Renowned Braun industrial designer Dieter Rams says that the future of design is creating products that are more sustainable and less problematic for the environment. "We have to move away from the throwaway habit," Rams says, according to FastCo Design. "Things can, and must, last longer. They must be designed so that they can be reused." Rams is bothered by what he calls the production of arbitrary and thoughtless products and says that designers must take into account the protection of "not only our personal environment, but also our cities and our resources."
"Otherwise I’m not sure what the future of our planet will be."
"That is the future of design, to take more care of these basic elements," Rams says. "Otherwise I’m not sure what the future of our planet will be."
The interview with Rams, excerpted in FastCo, was done in 2008 but is only now being published in full.
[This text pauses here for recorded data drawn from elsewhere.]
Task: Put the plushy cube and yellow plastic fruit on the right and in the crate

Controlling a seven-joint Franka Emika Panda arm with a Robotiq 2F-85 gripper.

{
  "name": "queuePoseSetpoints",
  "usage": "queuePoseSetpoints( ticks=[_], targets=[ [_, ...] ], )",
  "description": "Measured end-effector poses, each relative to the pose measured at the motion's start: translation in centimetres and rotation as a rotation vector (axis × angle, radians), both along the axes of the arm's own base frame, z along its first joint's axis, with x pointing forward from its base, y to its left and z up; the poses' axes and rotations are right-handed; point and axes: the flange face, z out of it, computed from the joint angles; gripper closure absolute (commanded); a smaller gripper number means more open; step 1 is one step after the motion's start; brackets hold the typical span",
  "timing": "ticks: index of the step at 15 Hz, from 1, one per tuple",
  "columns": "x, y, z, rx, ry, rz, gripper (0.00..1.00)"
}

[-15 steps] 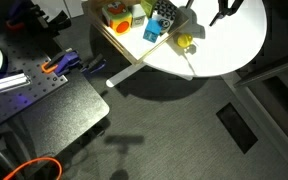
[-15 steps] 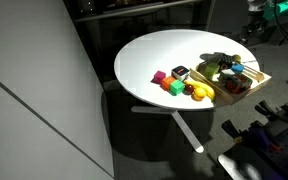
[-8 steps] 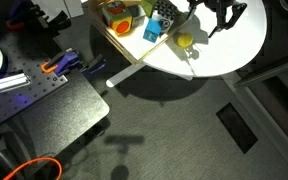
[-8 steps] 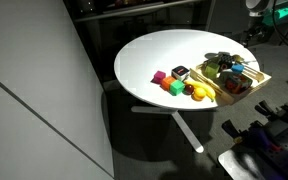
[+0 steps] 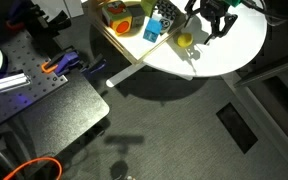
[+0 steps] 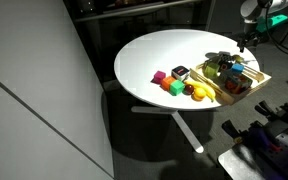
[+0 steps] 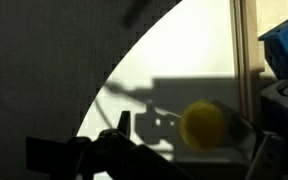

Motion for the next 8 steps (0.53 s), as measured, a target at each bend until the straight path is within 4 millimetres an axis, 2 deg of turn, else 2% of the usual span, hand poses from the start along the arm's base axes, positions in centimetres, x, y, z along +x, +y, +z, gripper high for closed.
queuePoseSetpoints(
  ticks=[8],
  targets=[
    [1.5,0.3,-1.6,0.014,-0.009,-0.006,0.0]
  ],
)
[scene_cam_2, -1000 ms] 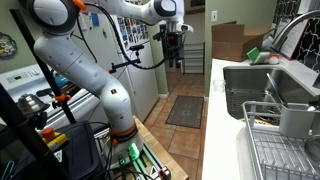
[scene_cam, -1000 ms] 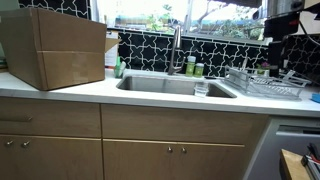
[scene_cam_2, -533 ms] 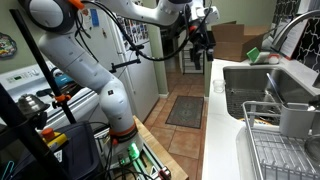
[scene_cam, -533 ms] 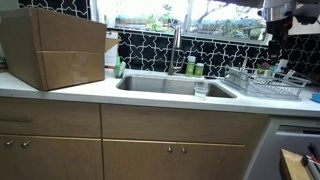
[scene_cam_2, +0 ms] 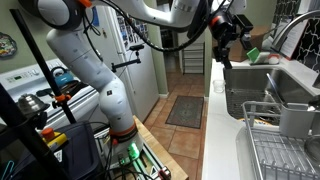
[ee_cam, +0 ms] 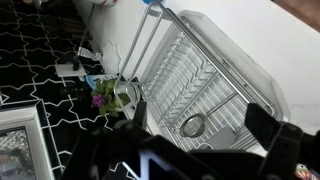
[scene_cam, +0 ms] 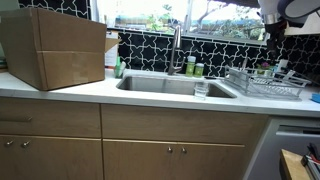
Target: Swap the fork and the knife
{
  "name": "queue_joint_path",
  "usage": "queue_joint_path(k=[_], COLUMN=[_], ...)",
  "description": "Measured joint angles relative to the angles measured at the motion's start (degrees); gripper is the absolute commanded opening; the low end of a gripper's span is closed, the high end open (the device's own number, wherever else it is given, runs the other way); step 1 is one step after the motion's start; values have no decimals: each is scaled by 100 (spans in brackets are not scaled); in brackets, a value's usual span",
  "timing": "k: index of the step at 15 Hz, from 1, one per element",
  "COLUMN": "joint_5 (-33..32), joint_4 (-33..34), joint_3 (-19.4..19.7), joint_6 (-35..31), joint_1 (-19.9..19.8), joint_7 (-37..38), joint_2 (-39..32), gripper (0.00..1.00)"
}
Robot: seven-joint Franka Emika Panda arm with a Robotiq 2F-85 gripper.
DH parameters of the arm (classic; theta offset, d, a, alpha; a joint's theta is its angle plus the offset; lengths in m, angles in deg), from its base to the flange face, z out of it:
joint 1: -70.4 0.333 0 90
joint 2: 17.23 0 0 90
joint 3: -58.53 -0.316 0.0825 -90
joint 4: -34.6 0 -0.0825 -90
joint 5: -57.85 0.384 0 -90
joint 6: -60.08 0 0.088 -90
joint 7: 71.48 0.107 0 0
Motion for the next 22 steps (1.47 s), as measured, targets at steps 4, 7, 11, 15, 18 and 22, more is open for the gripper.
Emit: queue_joint_path(k=[4, 7, 11, 15, 18, 22], joint_5=[64, 300, 1164, 1474, 1426, 1269], joint_4=[21, 51, 89, 140, 152, 200], joint_3=[199, 694, 1142, 1153, 1092, 1000], joint_6=[-458, -1481, -2293, -2483, -2777, -3065], joint_1=[56, 57, 57, 51, 16, -46], joint_7=[-245, -882, -1970, -2373, -2346, -1973], joint_2=[-24, -104, -315, -625, -859, -1185], gripper=[100, 100, 100, 100, 98, 94])
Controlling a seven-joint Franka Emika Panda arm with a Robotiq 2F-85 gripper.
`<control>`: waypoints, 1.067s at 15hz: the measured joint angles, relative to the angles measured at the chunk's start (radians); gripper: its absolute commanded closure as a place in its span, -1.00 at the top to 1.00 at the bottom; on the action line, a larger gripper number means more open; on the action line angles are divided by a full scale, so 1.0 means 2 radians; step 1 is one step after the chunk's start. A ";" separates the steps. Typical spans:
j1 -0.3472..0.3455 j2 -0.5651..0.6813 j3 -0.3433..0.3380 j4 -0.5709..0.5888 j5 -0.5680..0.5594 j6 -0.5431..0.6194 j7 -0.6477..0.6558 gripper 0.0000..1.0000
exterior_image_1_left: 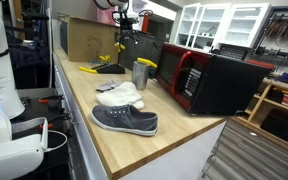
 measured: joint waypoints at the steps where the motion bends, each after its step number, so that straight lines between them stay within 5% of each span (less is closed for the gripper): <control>1: -0.001 0.000 0.000 -0.002 0.000 -0.003 0.026 1.00; 9: -0.016 0.000 -0.011 -0.010 0.023 -0.021 0.198 1.00; 16: -0.035 -0.004 -0.026 -0.010 0.027 -0.020 0.217 1.00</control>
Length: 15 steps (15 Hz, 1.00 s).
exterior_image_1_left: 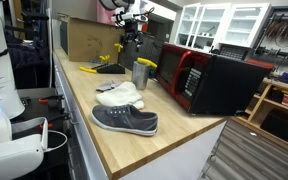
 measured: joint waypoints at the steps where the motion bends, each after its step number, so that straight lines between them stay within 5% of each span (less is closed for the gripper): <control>1: -0.003 0.000 -0.003 0.000 0.004 0.000 0.000 1.00; 15: -0.030 0.000 -0.028 0.002 0.036 0.000 0.037 1.00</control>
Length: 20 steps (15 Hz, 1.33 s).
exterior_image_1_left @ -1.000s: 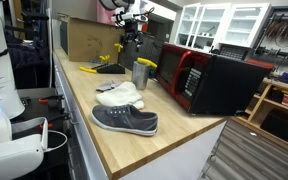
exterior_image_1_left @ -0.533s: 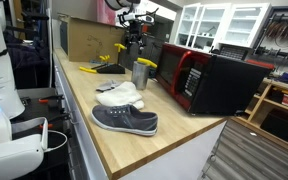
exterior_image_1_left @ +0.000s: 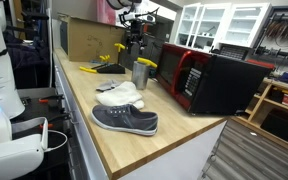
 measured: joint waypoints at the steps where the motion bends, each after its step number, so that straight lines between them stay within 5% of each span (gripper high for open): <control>1: 0.003 0.002 0.002 0.000 -0.012 0.000 0.003 1.00; 9: 0.000 0.052 -0.012 0.038 -0.028 -0.001 0.107 1.00; 20: -0.023 0.099 -0.031 0.105 0.083 -0.001 0.143 1.00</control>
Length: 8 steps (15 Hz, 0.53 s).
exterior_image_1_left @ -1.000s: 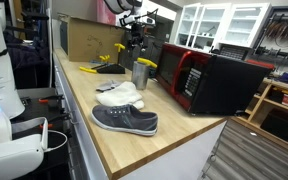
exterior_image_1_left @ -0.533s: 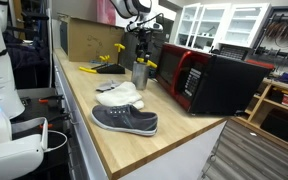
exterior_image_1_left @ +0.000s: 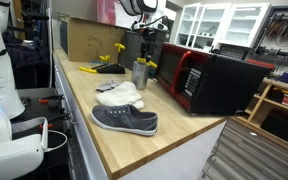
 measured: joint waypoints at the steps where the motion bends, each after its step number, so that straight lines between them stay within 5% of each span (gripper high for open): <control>1: -0.001 0.001 0.000 0.004 0.006 0.000 0.000 1.00; 8: -0.006 0.012 -0.001 0.011 0.032 0.001 0.000 1.00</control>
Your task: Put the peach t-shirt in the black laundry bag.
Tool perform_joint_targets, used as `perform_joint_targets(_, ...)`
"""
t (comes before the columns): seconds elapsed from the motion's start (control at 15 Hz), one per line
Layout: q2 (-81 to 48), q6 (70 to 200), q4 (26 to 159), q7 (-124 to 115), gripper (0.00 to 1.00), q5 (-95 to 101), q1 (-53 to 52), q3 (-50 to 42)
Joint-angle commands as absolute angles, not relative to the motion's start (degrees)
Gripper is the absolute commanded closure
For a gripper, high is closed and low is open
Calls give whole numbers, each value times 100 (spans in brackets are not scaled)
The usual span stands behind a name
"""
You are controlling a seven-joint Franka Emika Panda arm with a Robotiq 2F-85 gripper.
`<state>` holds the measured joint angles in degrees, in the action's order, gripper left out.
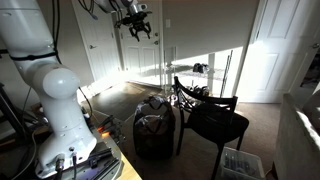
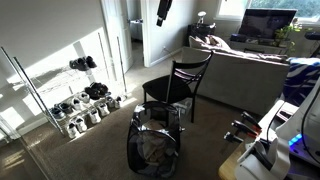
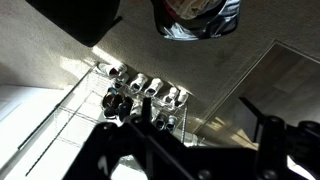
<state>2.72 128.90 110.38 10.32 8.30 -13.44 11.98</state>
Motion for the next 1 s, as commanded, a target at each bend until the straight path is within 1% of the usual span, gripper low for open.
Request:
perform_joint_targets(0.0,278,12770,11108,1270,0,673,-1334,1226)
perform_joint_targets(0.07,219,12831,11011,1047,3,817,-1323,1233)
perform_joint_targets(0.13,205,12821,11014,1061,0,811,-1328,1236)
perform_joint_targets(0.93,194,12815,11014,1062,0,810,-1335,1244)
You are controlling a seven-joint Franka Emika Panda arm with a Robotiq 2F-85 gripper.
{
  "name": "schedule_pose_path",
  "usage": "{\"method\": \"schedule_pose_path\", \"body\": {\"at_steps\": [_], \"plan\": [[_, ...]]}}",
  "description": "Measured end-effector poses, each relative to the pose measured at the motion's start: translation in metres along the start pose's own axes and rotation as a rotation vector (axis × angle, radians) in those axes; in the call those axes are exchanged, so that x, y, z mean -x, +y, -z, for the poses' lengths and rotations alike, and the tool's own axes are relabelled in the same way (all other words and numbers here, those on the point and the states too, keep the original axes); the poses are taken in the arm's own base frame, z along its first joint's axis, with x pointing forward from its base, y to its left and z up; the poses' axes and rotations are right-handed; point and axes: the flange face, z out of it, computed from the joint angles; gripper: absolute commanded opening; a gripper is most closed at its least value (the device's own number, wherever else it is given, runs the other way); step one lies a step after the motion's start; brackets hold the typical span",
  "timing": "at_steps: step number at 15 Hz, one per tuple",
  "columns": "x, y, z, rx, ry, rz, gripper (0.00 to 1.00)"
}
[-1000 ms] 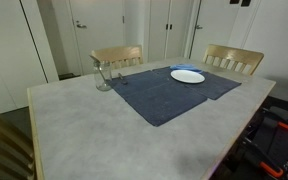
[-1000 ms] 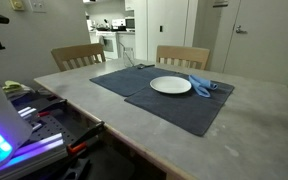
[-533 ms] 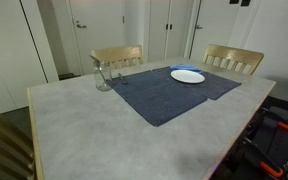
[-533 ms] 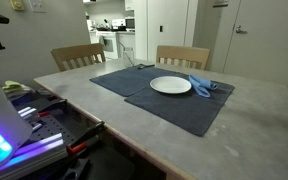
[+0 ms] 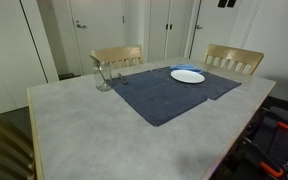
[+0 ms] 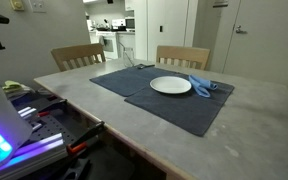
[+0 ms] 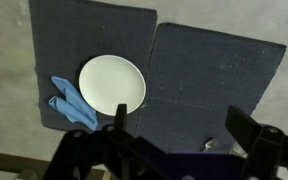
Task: Wipe the white plate with the blue towel
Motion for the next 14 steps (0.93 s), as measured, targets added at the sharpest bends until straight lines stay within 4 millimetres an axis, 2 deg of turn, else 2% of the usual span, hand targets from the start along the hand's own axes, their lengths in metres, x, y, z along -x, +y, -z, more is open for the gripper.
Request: {"method": "schedule_pose_path", "body": {"at_steps": [4, 9, 11, 14], "plan": [[-0.024, 0.023, -0.027, -0.007, 0.05, 0.062, 1.0], [-0.061, 0.054, -0.071, -0.052, 0.047, 0.067, 1.0], [-0.069, 0.058, -0.079, -0.051, 0.035, 0.063, 1.0], [-0.072, 0.058, -0.078, -0.049, 0.038, 0.063, 1.0]]}}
It comes from the director behind the design documentaries Helvetica, Objectified, and Urbanized, who says that he recorded over 100 hours of conversations with great designers and other minds in the design world, including Jony Ive, Marc Newson, Massimo Vignelli, Tobias Frere-Jones, and Paola Antonelli. Naturally, most of those interviews didn't make it into his films, so they're being collated into a book that seems like it could be a treasure trove for design lovers. The book was released last month.
In the excerpt, Rams frequently comes back to the point of sustainability. He remarks that he always strove to make "products that don’t age prematurely, which won’t become out of style." For Rams, that's an integral part of longevity — not simply making a product that can physically last, but one that can stylistically last. He also says that he'd like to see more design work specifically in the environmental sector, better integrating solar tech into architecture.
Rams interest in sustainability goes so far that he says he wouldn't be a product designer if he could do it over again, suggesting he'd rather work to improve the environment. "I believe, in the future," he says, "it will be less important to have many things and more important to exercise care about where and how we live."